Irish language educational television programme and book series

Buntús Cainte (/ga/, lit. 'rudiments of speech') is a book series and an Irish-language learning television programme, written by Tomás Ó Domhnalláin in the mid-1960s, illustrated by William Bolger, and first published in a three volume series by the Stationery Office, Dublin, Ireland, in 1967. It was the brainchild of Franciscan priest Colmán Ó hUallacháin. It was re-printed eight times between 1974 and 1999 by the Stationery Office and since 2002, it has been re-printed seven times by An Gúm. The more recent re-prints are accompanied by a CD. Copyright is now held by Foras na Gaeilge.

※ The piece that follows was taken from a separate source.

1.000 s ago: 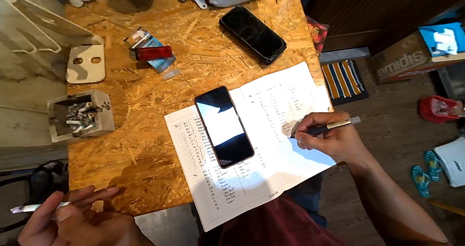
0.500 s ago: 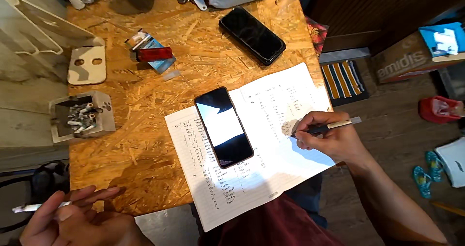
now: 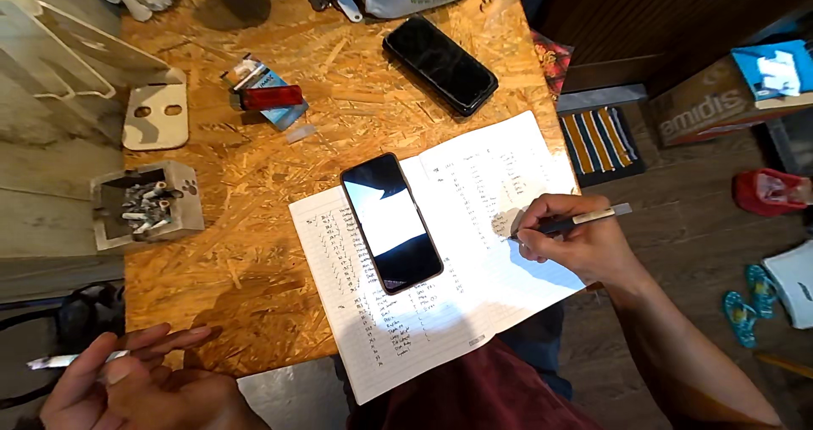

The programme was broadcast on Raidió Teilifís Éireann in Ireland, beginning in 1967 until 1969. The show was designed to appeal to young viewers, and was lively and humorous. The programme was presented by Máire O’Neill and Aileen Geoghegan. By November 1967, 218,000 copies of the Buntús Cainte lessons booklet had been sold.

The programme catered to people with little or no Irish. Phrases were spoken by the presenters in both Irish and English, and were also overlaid (in Irish) on a simple static illustration by William Bolger relating to the phrase.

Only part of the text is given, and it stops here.